*What the task asks:* Leave the pictures out. Return all other data exactly.
[[ Extracted material open ]]
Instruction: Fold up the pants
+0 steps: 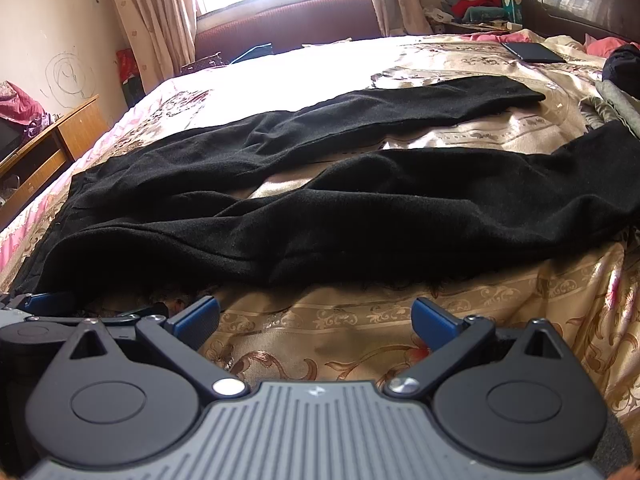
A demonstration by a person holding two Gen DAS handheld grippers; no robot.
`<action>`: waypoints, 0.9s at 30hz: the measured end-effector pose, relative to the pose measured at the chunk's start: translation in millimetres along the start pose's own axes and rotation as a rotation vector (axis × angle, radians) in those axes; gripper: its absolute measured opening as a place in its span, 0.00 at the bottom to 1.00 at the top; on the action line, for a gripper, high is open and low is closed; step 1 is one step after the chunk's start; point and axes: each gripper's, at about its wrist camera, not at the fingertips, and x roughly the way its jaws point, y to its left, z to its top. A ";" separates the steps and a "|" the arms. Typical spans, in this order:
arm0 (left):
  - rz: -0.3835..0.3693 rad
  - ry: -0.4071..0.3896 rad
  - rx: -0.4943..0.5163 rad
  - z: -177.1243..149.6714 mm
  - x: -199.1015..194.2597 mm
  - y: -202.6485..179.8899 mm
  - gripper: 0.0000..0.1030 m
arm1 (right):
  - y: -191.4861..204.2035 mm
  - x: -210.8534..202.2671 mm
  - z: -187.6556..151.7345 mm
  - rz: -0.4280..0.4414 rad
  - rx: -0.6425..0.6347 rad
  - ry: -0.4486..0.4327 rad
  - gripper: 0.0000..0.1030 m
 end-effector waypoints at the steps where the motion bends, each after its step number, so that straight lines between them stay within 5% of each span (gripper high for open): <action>1: 0.000 0.002 -0.001 1.6 0.5 -0.7 1.00 | -0.1 0.2 0.3 0.000 -0.001 0.001 0.98; 27: -0.004 0.012 0.015 1.8 2.6 -2.8 1.00 | 2.7 1.9 0.7 0.003 -0.018 0.012 0.98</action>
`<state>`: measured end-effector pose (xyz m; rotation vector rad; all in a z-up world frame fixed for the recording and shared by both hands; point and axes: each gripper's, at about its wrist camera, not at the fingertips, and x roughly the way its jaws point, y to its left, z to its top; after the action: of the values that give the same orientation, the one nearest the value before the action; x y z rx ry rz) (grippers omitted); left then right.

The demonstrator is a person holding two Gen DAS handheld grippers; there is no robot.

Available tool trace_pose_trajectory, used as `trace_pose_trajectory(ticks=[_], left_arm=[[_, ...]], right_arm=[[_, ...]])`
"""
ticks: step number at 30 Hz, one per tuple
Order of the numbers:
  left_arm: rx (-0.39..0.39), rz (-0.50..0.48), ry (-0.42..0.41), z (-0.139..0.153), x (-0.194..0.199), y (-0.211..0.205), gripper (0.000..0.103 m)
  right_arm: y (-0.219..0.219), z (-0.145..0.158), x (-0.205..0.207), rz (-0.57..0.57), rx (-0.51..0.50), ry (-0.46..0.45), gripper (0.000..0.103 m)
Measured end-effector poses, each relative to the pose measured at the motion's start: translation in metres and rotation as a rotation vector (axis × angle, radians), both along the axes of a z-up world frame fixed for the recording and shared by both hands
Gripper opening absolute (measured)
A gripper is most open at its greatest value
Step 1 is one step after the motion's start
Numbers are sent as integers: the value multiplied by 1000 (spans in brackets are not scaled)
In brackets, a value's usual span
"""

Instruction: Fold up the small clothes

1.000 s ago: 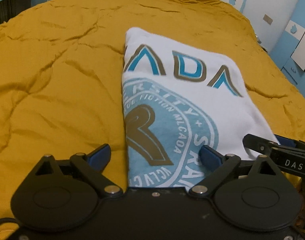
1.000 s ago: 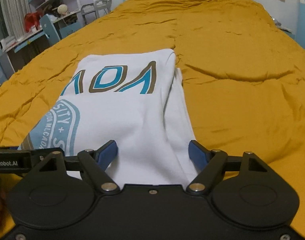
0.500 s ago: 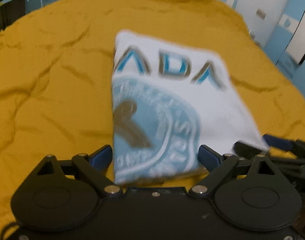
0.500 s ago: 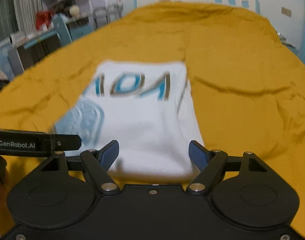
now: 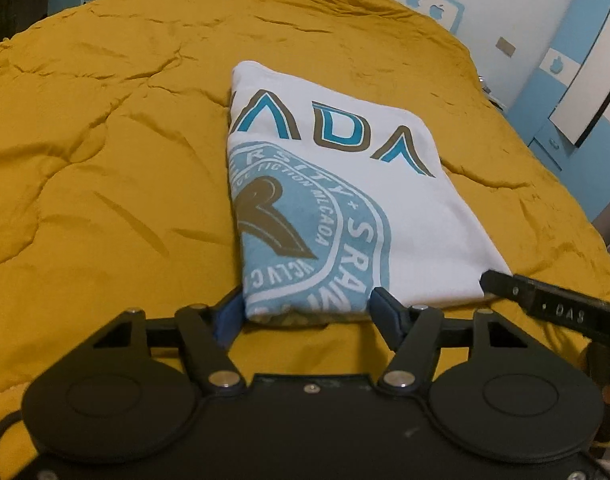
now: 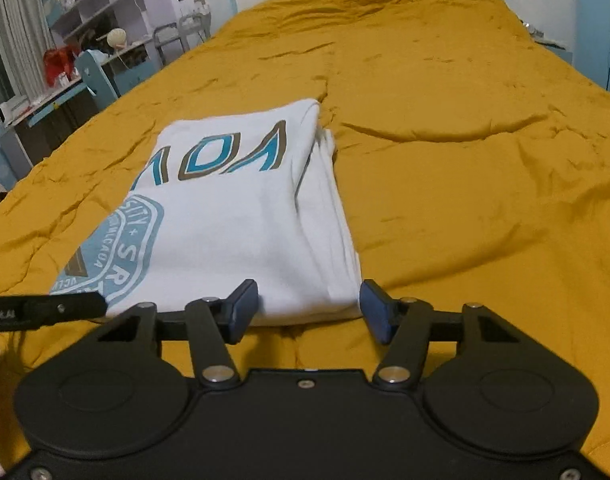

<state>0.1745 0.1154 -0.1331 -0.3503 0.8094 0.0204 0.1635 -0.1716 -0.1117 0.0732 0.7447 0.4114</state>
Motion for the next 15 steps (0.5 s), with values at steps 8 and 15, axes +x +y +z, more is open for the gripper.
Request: trace_pose_trajectory(ticks=[8, 15], left_arm=[[45, -20, -15, -2, -8, 2, 44], [26, -25, -15, -1, -14, 21, 13]], right_arm=[[-2, 0, 5, -16, -4, 2, 42], [-5, 2, 7, -13, -14, -6, 24]])
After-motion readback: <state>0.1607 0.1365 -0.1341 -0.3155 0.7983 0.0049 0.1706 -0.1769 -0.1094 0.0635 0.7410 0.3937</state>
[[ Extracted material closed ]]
*Task result:*
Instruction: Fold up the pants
+0 steps: 
A demonstration by a person holding two Gen DAS handheld grippers; no robot.
`<action>`: waypoints, 0.9s at 30hz: the measured end-effector pose, relative to the pose measured at the chunk's start: translation in millimetres along the start pose's own axes and rotation as a rotation vector (axis × angle, radians) in those axes; gripper: its absolute measured opening as a place in its span, 0.00 at the bottom to 1.00 at the top; on the action line, for a gripper, high is open and low is closed; step 1 is one step after the chunk's start; point and axes: each gripper's, at about its wrist camera, not at the fingertips, and x roughly the way its jaws point, y to its left, z to its top. A ";" separates the steps and a "|" the arms. Typical spans, in this order:
arm0 (left):
  - rz: -0.3835..0.3693 rad
  - ry: -0.4071..0.3896 rad
  - rx: -0.4943..0.5163 rad
  - z: -177.1243..149.6714 mm
  - x: -199.1015..194.2597 mm
  - y: -202.6485..179.8899 mm
  - gripper: 0.0000..0.1030 m
arm1 (right):
  - y: -191.4861..204.2035 mm
  - x: -210.8534..202.2671 mm
  - z: -187.6556..151.7345 mm
  - rz: -0.4280..0.4414 rad
  - rx: -0.6425..0.6347 rad
  - ry: -0.4486..0.4327 rad
  - gripper: 0.0000..0.1030 m
 end-effector waypoints at the steps where the motion bends, each after its step number, so that straight lines between them stay within 5% of each span (gripper high for open): <action>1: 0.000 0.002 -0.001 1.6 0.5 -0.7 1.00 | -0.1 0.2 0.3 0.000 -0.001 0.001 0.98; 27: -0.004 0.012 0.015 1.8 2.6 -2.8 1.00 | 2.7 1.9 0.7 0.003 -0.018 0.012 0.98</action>
`<state>`: measured end-effector pose (xyz m; rotation vector rad; all in a z-up world frame fixed for the recording and shared by both hands; point and axes: each gripper's, at about its wrist camera, not at the fingertips, and x roughly the way its jaws point, y to its left, z to its top; after the action: of the values that give the same orientation, the one nearest the value before the action; x y z rx ry rz) (grippers omitted); left then right.

The demonstrator is a person holding two Gen DAS handheld grippers; there is no robot.

Available tool trace_pose_trajectory, used as `trace_pose_trajectory(ticks=[_], left_arm=[[_, ...]], right_arm=[[_, ...]])`
"""
ticks: step number at 30 Hz, one per tuple
Order of the numbers:
  left_arm: rx (-0.39..0.39), rz (-0.50..0.48), ry (-0.42..0.41), z (-0.139..0.153), x (-0.194..0.199), y (-0.211..0.205), gripper (0.000..0.103 m)
  right_arm: y (-0.219..0.219), z (-0.145..0.158), x (-0.205..0.207), rz (-0.57..0.57), rx (-0.51..0.50), ry (-0.46..0.45), gripper (0.000..0.103 m)
Measured end-effector poses, each relative to the pose measured at the motion's start: translation in metres and rotation as a rotation vector (axis × angle, radians), both along the axes of a z-up world frame fixed for the recording and shared by both hands
Gripper opening absolute (measured)
A gripper is most open at its greatest value
Step 1 is one step after the motion's start
Numbers are sent as integers: the value multiplied by 1000 (spans in brackets are not scaled)
In brackets, a value's usual span
"""

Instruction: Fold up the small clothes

1.000 s ago: 
1.000 s ago: 
0.500 s ago: 
0.500 s ago: 
now: 
now: 

<state>0.1745 0.1154 -0.1331 -0.3503 0.8094 0.0204 0.1635 -0.1716 -0.1117 0.0732 0.7447 0.4114</state>
Motion for the next 15 steps (0.5 s), with values at steps 8 and 15, axes +x +y +z, more is open for the gripper.
Request: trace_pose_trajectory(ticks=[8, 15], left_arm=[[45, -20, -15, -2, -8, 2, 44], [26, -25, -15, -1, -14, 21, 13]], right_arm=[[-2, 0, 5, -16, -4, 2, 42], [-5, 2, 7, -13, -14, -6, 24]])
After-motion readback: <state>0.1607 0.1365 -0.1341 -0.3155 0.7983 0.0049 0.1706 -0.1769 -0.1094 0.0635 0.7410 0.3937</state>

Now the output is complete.